══ RECORDS FOR THIS EXERCISE ══

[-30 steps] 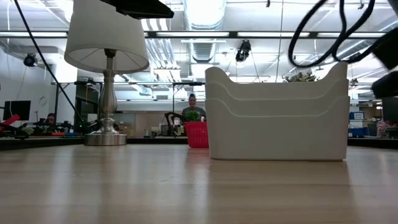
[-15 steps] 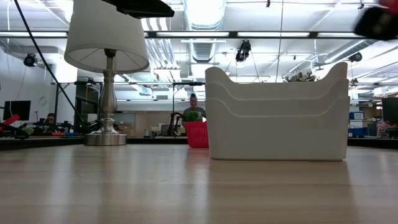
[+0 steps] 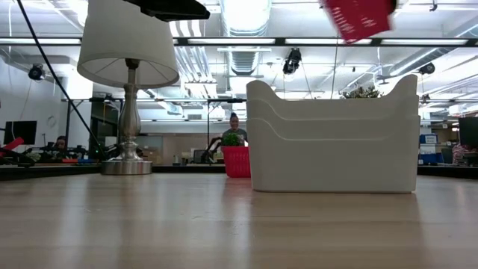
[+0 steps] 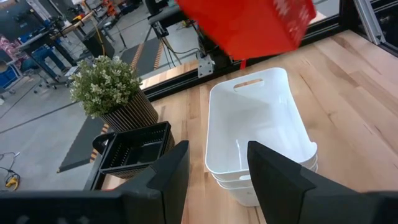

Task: Stack baskets by color
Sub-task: Stack the bottom red bin into the other red bins

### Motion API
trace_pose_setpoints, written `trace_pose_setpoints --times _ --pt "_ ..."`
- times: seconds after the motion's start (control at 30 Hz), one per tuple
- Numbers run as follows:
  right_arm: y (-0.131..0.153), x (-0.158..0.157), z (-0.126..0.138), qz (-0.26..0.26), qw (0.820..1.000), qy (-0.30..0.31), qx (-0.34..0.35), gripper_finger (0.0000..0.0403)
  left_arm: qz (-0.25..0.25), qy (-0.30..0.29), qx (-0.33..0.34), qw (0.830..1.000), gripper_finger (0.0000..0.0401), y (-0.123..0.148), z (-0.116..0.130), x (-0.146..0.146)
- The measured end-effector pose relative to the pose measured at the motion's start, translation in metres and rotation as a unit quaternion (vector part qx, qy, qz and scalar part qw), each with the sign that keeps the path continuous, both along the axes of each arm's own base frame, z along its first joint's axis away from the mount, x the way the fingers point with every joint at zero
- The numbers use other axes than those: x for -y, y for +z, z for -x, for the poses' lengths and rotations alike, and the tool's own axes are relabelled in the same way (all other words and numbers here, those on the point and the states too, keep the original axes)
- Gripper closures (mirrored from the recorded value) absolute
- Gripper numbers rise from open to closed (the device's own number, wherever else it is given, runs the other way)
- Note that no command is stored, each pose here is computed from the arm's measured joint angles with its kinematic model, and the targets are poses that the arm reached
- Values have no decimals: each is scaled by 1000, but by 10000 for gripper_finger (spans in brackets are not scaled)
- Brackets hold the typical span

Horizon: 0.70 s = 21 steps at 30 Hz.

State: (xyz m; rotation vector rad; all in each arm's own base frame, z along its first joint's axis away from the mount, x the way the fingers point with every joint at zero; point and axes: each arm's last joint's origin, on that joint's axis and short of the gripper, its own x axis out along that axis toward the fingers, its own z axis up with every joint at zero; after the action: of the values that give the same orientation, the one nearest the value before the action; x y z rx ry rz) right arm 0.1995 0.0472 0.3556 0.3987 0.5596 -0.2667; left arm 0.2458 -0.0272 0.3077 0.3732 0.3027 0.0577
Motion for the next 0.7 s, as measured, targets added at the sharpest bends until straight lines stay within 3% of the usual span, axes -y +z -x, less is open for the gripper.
trace_pose_setpoints --times 0.37,0.57,0.7 --pt "24 76 -60 6 989 -109 -101 394 0 0 0 1000 254 0 0 0" --pt "17 127 -87 31 977 -154 -145 394 0 0 0 1000 254 0 0 0" --pt "3 165 -101 5 970 -173 -170 394 3 1 0 1000 254 0 0 0"
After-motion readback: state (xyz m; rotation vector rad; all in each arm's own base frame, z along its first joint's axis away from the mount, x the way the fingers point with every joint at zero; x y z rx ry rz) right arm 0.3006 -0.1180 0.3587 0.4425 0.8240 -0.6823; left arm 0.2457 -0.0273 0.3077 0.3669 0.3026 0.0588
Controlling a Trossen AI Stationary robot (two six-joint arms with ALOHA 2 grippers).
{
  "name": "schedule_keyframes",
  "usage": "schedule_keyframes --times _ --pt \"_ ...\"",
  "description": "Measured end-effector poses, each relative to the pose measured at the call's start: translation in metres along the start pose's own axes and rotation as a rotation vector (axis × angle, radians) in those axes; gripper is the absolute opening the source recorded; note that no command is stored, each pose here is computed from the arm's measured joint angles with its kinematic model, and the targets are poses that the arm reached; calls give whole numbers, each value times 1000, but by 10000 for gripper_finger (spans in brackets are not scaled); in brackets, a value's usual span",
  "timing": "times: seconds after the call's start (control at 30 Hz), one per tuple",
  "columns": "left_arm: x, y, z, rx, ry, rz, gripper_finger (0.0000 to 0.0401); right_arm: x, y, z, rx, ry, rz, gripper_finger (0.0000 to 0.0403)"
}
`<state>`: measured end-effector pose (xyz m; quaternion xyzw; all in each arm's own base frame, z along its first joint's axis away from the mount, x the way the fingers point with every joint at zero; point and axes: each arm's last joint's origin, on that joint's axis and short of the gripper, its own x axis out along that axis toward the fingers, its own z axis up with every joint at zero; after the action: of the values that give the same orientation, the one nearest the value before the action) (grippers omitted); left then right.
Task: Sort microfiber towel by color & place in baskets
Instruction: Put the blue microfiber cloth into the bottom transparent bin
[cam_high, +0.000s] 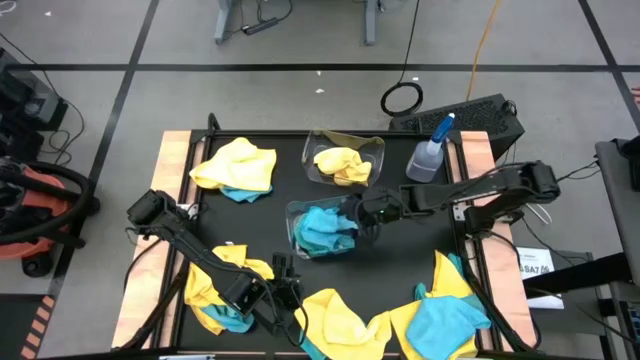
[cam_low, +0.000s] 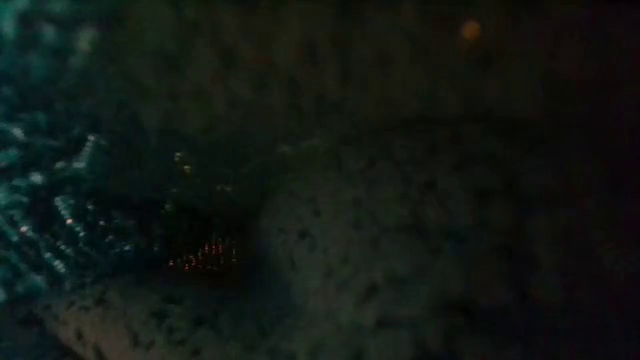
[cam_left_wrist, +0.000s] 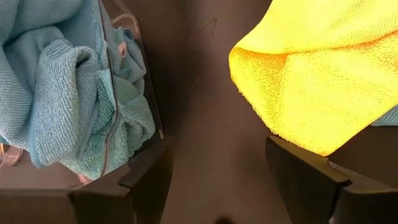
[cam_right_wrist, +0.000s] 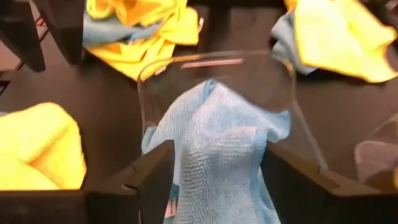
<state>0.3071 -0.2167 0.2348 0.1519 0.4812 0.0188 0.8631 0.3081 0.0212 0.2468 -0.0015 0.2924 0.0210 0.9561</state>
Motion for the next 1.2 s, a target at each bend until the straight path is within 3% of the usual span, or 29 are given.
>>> schedule_keyframes --times 0.23,0.63,1.2 --pt "0 0 0 0 -5 13 261 -6 6 3 -14 -16 -18 185" --pt "0 0 0 -2 -8 14 261 26 3 -17 -39 101 -51 7" --pt "0 0 0 -23 -7 14 261 87 -1 -66 20 308 -65 3"
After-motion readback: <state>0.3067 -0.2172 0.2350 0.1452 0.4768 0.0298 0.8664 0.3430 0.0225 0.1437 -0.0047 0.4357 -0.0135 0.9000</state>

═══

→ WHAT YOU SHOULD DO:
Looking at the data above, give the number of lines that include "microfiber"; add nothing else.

→ EXERCISE ANSWER:
2